> Work instructions
Restate the material below word for word, from its first line to its last.

> Input data

+ + +

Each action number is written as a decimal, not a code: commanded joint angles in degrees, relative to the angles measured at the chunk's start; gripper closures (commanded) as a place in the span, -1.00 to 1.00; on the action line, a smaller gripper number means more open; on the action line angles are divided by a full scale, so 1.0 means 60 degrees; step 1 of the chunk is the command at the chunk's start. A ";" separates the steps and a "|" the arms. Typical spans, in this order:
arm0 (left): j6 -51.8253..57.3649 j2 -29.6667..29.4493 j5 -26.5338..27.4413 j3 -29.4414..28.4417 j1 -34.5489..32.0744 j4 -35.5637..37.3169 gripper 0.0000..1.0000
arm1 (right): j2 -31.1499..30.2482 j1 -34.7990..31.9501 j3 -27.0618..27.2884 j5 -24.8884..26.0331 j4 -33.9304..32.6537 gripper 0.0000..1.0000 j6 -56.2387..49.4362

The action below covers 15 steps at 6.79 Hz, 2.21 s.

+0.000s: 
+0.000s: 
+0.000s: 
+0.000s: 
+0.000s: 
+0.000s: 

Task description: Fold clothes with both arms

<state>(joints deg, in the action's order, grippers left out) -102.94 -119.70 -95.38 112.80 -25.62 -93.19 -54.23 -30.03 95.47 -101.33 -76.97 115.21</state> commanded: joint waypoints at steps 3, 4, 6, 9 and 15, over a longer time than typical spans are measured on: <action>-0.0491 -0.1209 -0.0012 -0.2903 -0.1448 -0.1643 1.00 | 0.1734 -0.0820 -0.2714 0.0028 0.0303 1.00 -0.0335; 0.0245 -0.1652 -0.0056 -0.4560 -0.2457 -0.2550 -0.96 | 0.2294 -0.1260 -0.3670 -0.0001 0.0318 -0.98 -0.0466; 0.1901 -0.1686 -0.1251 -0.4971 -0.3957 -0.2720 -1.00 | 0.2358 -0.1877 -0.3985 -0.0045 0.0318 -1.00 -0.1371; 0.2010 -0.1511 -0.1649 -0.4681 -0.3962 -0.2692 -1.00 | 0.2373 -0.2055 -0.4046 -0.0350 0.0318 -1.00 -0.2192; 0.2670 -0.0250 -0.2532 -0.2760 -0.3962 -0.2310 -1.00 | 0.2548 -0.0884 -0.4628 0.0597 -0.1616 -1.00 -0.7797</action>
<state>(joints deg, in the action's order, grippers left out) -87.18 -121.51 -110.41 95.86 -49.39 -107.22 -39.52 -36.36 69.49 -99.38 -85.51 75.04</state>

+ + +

> Worked solution
Each action number is written as a decimal, not a code: commanded joint angles in degrees, relative to the angles measured at the chunk's start; gripper closures (commanded) as a place in the span, -1.00 to 1.00; on the action line, a smaller gripper number means more open; on the action line angles are divided by a full scale, so 1.0 means 60 degrees; step 1 of the chunk is the command at the chunk's start. A ";" separates the steps and a "|" the arms. Typical spans, in this order:
arm0 (left): j6 -51.8253..57.3649 j2 -29.6667..29.4493 j5 -26.5338..27.4413 j3 -29.4414..28.4417 j1 -34.5489..32.0744 j4 -35.5637..37.3169 gripper 0.0000..1.0000
arm1 (right): j2 -31.1499..30.2482 j1 -34.7990..31.9501 j3 -27.0618..27.2884 j5 -24.8884..26.0331 j4 -33.9304..32.6537 gripper 0.0000..1.0000 j6 -56.2387..49.4362

The action below covers 15 steps at 6.79 Hz, 2.21 s.

+0.000s: 
+0.000s: 
+0.000s: 
+0.000s: 
+0.000s: 
+0.000s: 

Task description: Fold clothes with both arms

<state>(joints deg, in the action's order, grippers left out) -102.94 -119.70 -95.38 112.80 -25.62 -93.19 -54.23 -30.03 95.47 -101.33 -76.97 115.21</state> commanded: joint waypoints at steps 3, 4, 6, 9 and 15, over a longer time than typical spans are measured on: <action>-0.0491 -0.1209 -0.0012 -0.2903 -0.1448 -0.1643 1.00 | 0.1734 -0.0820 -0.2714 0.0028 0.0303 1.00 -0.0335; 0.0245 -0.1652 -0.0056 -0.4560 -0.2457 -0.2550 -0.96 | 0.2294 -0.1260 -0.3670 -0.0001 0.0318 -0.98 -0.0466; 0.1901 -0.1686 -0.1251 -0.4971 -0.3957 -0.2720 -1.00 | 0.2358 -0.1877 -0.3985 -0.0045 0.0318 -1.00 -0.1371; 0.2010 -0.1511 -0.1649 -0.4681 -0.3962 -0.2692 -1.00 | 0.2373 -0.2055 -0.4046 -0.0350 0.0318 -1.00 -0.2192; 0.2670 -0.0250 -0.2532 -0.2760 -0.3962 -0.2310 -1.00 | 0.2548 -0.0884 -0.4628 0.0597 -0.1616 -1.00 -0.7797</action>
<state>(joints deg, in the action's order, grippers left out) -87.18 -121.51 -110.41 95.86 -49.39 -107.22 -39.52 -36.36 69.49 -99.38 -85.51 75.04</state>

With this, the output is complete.